If we are to lead courageously, if we are to ford this crisis, we must bring accountability to our system in the form of agency. Agency for our students, faculty, and staff to speak out free of fear of retaliation and retribution. Agency for our systemwide leaders to hold ourselves accountable for the role we play in creating our present. Agency for us to seek forgiveness from our community in the form of justice for them.

So, as I transition into my next chapter in life and help bring in our next President Malhotra, I ask us to hold onto my last ask. Stepping into this role, I made 3 commitments to my students, the most important being a commitment to placing our students as a partner in the planning, implementation, and evaluation of all policies impacting them. And from the COVID vaccination policy to CSUCCESS, I am proud to say that we have definitely become better partners this year. But as our system moves forward through changing leadership, as we lead through our current crisis on through our next, I ask that as a body of leaders, Presidents and Trustees alike, that we continue and grow this partnership. Let us foster a culture of learning leadership that highlights the CSU’s unique ability to includes all stakeholders in our decision making.

Again, it has been a unique honor and privilege to serve my students and I am grateful to leave our system in the hands of such capable leaders. So, in the idea of leaving you all with the greatest ask of fostering agency, I share my advice. To our Presidents, thank you for your service to our students and to our communities and I ask that you remain committed to fostering the stewardship of place that only our CSU campuses can provide.

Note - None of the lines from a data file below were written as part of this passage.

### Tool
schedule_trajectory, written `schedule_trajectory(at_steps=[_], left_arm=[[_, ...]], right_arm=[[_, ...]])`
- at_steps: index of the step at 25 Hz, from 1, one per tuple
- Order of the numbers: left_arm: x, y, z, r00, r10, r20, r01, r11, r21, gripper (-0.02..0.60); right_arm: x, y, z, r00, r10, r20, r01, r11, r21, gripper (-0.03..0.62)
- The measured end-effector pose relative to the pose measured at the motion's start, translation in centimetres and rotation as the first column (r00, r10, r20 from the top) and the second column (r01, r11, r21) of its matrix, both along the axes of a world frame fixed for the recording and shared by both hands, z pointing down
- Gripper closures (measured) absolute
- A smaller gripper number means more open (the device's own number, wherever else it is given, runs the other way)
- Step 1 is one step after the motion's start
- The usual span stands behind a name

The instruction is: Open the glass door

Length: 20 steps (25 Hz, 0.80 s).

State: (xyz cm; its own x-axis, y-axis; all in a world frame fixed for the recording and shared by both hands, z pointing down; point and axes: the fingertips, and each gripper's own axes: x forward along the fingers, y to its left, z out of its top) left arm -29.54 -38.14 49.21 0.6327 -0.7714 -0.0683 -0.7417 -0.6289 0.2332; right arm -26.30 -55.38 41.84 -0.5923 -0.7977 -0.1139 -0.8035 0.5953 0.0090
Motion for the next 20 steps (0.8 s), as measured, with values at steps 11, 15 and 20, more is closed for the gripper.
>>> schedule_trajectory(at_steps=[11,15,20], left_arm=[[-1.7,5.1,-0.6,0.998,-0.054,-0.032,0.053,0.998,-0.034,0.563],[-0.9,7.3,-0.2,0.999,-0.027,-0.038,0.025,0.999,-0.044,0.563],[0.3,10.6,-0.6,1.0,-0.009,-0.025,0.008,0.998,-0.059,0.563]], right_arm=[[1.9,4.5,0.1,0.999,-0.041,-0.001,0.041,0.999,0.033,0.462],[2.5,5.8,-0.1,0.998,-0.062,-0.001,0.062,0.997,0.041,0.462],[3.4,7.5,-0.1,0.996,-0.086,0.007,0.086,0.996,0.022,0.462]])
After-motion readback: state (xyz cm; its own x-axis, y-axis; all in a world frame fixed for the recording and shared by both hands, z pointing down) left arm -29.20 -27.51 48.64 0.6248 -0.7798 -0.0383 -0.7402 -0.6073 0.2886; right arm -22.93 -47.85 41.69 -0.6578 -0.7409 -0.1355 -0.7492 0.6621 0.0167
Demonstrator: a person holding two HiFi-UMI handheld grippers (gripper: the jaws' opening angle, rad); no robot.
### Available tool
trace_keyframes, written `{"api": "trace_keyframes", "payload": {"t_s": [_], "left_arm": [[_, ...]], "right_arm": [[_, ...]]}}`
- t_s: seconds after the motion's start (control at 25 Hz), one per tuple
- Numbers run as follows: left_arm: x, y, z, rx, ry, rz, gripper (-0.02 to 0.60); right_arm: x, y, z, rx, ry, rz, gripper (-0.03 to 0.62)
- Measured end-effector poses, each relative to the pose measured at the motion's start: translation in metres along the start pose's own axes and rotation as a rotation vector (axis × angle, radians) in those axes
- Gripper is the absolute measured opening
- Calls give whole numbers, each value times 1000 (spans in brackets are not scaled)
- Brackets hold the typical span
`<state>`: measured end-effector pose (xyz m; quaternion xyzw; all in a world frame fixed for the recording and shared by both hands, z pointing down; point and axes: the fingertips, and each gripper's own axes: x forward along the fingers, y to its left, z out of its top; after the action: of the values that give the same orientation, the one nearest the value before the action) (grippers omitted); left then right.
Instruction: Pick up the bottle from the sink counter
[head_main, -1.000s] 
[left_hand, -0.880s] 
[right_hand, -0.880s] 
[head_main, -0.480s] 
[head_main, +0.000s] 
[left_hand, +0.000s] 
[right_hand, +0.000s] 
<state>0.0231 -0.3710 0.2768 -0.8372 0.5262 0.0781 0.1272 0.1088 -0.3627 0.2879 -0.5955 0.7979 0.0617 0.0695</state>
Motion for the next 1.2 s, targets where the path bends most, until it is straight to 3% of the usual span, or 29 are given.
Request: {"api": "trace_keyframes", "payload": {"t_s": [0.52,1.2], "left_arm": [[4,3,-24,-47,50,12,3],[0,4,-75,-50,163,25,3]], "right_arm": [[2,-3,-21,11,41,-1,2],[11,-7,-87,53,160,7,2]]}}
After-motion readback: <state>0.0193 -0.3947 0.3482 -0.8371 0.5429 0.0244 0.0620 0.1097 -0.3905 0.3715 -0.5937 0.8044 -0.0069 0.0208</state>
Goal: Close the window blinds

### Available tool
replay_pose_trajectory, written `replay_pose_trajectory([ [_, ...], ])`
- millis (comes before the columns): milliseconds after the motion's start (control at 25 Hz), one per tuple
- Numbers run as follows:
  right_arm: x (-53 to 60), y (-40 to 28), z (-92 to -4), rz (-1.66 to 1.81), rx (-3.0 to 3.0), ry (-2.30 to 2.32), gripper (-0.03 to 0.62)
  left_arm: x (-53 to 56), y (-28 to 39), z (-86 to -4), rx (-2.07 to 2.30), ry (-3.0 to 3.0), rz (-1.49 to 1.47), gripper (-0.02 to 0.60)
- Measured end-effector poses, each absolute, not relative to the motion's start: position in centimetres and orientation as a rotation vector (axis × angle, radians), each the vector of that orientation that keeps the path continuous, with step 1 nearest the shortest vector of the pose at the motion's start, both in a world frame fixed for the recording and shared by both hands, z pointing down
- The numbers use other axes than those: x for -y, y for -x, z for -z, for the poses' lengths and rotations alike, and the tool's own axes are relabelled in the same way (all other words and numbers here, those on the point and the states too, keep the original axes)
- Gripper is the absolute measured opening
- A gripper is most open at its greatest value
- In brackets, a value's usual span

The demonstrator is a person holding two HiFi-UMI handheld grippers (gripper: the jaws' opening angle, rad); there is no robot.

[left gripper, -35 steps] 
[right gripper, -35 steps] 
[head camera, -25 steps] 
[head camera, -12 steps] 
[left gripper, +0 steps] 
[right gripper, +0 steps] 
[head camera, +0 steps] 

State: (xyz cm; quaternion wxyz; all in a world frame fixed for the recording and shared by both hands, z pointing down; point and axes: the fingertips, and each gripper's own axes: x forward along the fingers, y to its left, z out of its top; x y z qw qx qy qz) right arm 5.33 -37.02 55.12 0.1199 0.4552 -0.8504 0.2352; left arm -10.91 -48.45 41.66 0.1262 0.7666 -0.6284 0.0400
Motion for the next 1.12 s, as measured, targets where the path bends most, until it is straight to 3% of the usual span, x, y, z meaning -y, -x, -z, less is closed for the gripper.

I hope I have served you well and thank you for entrusting me with this privilege. To my students, know that loving you was easy, leading you was an honor, and serving you was a joy incomparable.

To our Trustees, please renew your commitment to not just hearing and knowing our students, but loving them. Renew our systems commitment to justice and healing for our students in ways that only education can provide. And root yourself in the knowledge that at the root of tree of knowledge is radical justice.

This, Chair Kimbell, Concludes my final report.